= PROBLEM DETAILS =
Check each line of the data below for the string "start". Then give the number of lines that have it, without anything else.

= DATA TO PROCESS =
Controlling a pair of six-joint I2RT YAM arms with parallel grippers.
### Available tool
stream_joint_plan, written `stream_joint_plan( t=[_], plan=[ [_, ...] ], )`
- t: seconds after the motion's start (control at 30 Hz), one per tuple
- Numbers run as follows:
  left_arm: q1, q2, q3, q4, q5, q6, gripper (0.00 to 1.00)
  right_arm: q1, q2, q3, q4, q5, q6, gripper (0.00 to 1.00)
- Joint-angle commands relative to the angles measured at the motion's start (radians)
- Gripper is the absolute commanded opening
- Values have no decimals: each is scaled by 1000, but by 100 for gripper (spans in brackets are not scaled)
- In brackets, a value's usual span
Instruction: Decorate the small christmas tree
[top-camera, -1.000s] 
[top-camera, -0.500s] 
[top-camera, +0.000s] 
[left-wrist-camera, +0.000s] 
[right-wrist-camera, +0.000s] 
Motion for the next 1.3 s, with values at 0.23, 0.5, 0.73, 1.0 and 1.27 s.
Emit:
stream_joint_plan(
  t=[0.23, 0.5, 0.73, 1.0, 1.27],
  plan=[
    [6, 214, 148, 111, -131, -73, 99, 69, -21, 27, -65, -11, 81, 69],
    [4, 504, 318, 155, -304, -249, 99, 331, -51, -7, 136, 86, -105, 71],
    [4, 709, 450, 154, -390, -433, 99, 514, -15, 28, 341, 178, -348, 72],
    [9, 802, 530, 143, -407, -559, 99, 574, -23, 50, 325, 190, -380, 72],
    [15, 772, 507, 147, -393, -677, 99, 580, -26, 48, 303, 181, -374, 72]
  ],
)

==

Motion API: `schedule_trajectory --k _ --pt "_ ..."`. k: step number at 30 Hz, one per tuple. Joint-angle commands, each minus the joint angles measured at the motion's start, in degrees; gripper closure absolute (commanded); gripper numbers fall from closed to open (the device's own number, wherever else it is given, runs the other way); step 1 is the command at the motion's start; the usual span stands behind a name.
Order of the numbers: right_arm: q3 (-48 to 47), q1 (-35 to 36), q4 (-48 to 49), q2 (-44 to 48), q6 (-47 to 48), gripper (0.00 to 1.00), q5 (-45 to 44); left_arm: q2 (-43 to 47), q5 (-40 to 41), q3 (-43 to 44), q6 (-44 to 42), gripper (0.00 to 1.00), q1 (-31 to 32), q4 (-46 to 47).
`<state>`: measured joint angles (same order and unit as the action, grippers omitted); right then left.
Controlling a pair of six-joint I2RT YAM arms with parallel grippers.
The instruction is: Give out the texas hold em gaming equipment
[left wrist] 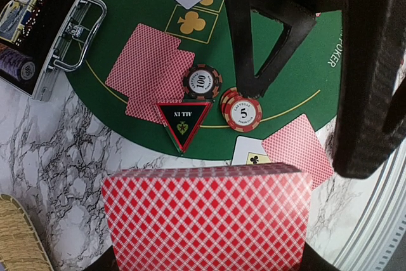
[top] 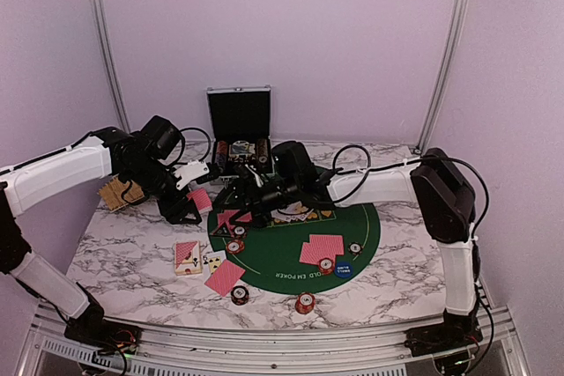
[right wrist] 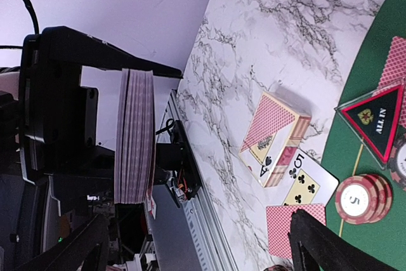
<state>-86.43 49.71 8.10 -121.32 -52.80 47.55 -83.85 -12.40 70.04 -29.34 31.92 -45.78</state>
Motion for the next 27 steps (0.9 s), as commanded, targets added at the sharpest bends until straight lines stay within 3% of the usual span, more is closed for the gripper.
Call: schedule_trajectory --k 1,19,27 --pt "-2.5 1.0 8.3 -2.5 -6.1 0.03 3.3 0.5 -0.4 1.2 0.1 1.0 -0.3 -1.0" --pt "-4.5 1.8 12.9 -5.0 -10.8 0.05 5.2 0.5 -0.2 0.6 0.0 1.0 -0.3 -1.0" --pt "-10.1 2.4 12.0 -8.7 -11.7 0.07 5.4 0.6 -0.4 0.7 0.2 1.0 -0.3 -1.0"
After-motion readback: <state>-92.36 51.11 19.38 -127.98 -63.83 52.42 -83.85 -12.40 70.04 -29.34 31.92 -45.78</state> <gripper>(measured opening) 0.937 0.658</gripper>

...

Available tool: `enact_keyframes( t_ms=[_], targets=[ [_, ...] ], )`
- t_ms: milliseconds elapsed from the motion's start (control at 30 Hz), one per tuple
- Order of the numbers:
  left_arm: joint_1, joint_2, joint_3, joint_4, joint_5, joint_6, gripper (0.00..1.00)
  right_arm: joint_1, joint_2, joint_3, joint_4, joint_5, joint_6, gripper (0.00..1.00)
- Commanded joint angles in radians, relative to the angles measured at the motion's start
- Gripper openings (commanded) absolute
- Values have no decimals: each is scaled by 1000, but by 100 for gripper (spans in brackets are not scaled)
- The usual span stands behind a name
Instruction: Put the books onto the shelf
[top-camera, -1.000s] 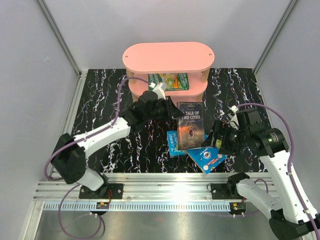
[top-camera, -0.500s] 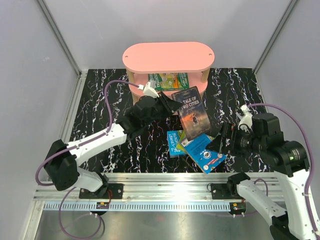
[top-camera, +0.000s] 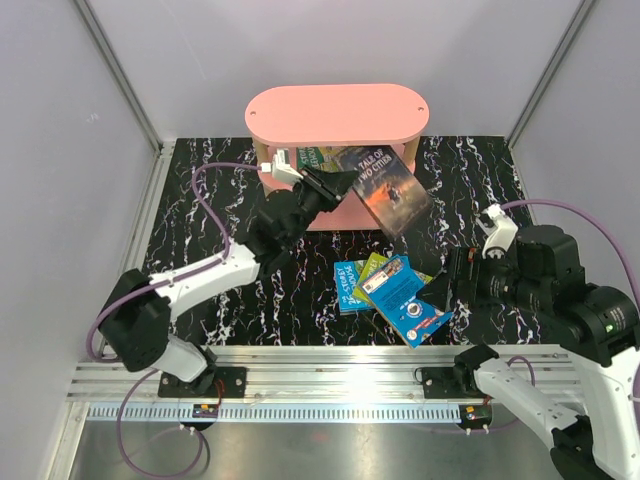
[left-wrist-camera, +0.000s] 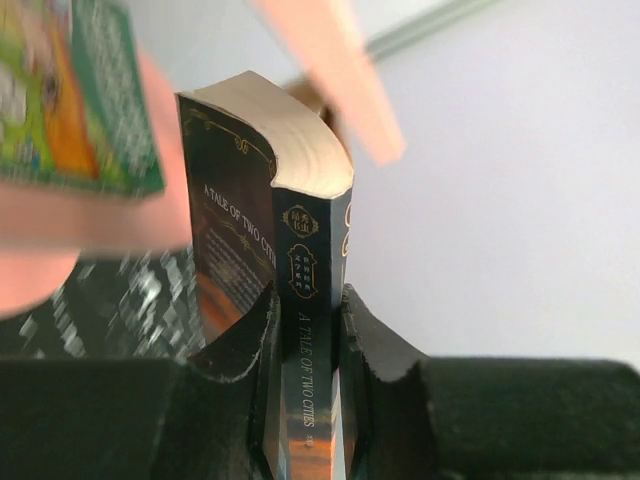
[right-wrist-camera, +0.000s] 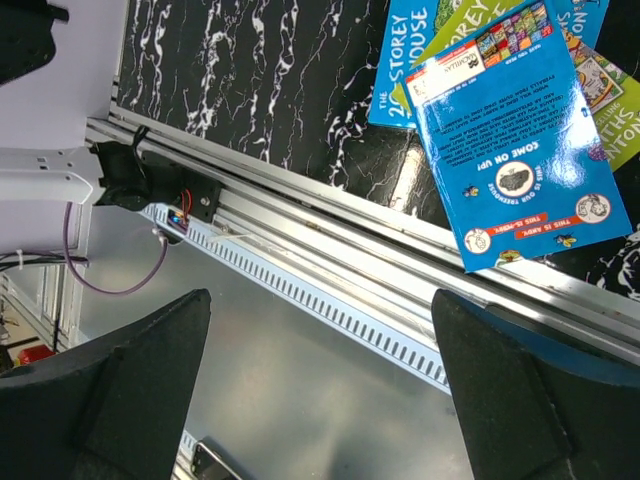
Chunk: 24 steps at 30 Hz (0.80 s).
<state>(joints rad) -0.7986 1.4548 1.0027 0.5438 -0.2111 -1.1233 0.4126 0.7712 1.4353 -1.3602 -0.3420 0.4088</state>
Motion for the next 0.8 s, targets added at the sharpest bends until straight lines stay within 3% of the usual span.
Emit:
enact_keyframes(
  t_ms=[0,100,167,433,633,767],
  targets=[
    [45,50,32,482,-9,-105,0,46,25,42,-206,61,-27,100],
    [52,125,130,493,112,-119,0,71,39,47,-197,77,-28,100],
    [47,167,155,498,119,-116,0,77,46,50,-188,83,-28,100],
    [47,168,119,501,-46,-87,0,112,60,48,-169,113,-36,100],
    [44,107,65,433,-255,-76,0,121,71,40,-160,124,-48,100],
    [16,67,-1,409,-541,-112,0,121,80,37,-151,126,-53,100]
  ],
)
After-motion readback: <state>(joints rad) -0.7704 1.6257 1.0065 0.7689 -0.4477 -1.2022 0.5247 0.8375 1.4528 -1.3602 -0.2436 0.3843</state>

= RESPONSE BELOW =
5